> [TASK TO COMPLETE] Please transcribe the listing below with every word intact.

> [INFORMATION SUPPLIED]
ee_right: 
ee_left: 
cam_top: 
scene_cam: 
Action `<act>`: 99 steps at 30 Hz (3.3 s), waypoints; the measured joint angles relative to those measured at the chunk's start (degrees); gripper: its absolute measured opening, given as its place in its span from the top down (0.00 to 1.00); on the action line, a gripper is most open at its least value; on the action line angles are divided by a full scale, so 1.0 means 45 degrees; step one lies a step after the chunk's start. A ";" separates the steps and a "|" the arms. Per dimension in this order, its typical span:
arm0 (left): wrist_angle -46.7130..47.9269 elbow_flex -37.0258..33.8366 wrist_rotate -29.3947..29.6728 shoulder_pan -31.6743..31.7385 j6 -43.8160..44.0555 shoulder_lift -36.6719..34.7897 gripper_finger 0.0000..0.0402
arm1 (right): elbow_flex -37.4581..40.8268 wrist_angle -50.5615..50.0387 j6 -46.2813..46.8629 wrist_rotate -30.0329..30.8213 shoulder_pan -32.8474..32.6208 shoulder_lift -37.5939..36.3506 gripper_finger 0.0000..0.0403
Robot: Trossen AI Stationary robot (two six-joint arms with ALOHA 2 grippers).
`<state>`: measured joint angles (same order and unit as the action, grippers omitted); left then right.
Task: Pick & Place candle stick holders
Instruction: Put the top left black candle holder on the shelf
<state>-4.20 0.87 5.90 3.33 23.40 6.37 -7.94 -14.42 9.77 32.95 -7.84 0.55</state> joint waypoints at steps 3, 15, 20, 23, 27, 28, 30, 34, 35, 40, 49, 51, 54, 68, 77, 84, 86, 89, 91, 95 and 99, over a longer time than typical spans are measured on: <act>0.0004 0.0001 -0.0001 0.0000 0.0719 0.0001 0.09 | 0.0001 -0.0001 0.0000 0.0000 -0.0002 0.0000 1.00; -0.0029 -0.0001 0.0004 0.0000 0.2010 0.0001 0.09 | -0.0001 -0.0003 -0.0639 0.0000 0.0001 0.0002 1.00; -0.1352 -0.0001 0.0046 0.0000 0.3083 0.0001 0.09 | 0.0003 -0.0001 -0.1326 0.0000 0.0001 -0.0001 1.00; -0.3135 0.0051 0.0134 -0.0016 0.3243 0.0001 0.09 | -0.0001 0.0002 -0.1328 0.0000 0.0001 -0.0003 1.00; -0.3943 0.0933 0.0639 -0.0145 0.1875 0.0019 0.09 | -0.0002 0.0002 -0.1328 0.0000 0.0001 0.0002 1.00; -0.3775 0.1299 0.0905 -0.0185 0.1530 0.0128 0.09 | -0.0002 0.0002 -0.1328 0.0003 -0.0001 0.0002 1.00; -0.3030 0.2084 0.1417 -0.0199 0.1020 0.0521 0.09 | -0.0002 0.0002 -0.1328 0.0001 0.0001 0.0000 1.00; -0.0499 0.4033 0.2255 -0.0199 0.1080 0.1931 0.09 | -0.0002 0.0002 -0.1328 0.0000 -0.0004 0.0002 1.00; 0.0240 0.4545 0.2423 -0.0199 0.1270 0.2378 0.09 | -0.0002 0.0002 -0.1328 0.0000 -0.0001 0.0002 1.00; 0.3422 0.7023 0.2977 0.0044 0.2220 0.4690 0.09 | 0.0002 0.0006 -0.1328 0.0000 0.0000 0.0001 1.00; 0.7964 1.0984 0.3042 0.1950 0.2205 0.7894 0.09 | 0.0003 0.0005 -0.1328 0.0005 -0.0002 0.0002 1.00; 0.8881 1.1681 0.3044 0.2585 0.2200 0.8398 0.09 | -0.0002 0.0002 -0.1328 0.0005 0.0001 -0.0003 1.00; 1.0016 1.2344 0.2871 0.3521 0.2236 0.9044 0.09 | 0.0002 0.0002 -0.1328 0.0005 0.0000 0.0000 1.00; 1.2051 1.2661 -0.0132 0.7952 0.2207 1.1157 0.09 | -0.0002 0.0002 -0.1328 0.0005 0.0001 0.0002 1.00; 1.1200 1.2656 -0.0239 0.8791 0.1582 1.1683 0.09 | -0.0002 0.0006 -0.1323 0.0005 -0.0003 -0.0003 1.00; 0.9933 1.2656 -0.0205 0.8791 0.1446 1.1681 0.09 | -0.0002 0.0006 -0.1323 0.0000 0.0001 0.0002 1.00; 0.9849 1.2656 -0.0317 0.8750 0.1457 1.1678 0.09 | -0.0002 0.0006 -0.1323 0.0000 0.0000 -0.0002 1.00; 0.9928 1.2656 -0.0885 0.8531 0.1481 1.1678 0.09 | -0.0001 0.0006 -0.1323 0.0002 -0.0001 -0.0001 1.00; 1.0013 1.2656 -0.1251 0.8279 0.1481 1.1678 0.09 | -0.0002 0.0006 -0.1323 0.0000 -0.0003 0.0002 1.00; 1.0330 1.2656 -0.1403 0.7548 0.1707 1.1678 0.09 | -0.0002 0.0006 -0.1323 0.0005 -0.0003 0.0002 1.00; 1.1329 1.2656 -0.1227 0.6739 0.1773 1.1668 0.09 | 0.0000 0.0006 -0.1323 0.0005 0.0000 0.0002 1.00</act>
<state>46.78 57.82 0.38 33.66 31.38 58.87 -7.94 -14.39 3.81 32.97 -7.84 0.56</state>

> [WRITTEN SOLUTION]
ee_right: 
ee_left: 
cam_top: 
scene_cam: 
Action `<act>`: 99 steps at 30 Hz (3.3 s), waypoints; the measured joint angles relative to those measured at the chunk's start (degrees); gripper: its absolute measured opening, given as its place in its span from the top down (0.00 to 1.00); on the action line, a gripper is most open at its least value; on the action line angles are divided by a full scale, so 1.0 means 45 degrees; step one lies a step after the chunk's start. A ";" separates the steps and a "|" the arms. Per dimension in this order, its typical span:
arm0 (left): wrist_angle -46.7130..47.9269 elbow_flex -37.0258..33.8366 wrist_rotate -29.3947..29.6728 shoulder_pan -31.6743..31.7385 j6 -43.8160..44.0555 shoulder_lift -36.6719..34.7897 gripper_finger 0.0000..0.0402
arm1 (right): elbow_flex -37.4581..40.8268 wrist_angle -50.5615..50.0387 j6 -46.2813..46.8629 wrist_rotate -30.0329..30.8213 shoulder_pan -32.8474..32.6208 shoulder_lift -37.5939..36.3506 gripper_finger 0.0000..0.0403
Robot: Trossen AI Stationary robot (two six-joint arms with ALOHA 2 grippers).
`<state>`: measured joint angles (same order and unit as the action, grippers omitted); left then right.
Task: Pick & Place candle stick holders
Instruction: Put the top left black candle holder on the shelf
<state>-4.20 0.87 5.90 3.33 23.40 6.37 -7.94 -14.42 9.77 32.95 -7.84 0.55</state> joint waypoints at steps 3, 15, 20, 23, 27, 28, 30, 34, 35, 40, 49, 51, 54, 68, 77, 84, 86, 89, 91, 95 and 99, over a longer time than typical spans are measured on: <act>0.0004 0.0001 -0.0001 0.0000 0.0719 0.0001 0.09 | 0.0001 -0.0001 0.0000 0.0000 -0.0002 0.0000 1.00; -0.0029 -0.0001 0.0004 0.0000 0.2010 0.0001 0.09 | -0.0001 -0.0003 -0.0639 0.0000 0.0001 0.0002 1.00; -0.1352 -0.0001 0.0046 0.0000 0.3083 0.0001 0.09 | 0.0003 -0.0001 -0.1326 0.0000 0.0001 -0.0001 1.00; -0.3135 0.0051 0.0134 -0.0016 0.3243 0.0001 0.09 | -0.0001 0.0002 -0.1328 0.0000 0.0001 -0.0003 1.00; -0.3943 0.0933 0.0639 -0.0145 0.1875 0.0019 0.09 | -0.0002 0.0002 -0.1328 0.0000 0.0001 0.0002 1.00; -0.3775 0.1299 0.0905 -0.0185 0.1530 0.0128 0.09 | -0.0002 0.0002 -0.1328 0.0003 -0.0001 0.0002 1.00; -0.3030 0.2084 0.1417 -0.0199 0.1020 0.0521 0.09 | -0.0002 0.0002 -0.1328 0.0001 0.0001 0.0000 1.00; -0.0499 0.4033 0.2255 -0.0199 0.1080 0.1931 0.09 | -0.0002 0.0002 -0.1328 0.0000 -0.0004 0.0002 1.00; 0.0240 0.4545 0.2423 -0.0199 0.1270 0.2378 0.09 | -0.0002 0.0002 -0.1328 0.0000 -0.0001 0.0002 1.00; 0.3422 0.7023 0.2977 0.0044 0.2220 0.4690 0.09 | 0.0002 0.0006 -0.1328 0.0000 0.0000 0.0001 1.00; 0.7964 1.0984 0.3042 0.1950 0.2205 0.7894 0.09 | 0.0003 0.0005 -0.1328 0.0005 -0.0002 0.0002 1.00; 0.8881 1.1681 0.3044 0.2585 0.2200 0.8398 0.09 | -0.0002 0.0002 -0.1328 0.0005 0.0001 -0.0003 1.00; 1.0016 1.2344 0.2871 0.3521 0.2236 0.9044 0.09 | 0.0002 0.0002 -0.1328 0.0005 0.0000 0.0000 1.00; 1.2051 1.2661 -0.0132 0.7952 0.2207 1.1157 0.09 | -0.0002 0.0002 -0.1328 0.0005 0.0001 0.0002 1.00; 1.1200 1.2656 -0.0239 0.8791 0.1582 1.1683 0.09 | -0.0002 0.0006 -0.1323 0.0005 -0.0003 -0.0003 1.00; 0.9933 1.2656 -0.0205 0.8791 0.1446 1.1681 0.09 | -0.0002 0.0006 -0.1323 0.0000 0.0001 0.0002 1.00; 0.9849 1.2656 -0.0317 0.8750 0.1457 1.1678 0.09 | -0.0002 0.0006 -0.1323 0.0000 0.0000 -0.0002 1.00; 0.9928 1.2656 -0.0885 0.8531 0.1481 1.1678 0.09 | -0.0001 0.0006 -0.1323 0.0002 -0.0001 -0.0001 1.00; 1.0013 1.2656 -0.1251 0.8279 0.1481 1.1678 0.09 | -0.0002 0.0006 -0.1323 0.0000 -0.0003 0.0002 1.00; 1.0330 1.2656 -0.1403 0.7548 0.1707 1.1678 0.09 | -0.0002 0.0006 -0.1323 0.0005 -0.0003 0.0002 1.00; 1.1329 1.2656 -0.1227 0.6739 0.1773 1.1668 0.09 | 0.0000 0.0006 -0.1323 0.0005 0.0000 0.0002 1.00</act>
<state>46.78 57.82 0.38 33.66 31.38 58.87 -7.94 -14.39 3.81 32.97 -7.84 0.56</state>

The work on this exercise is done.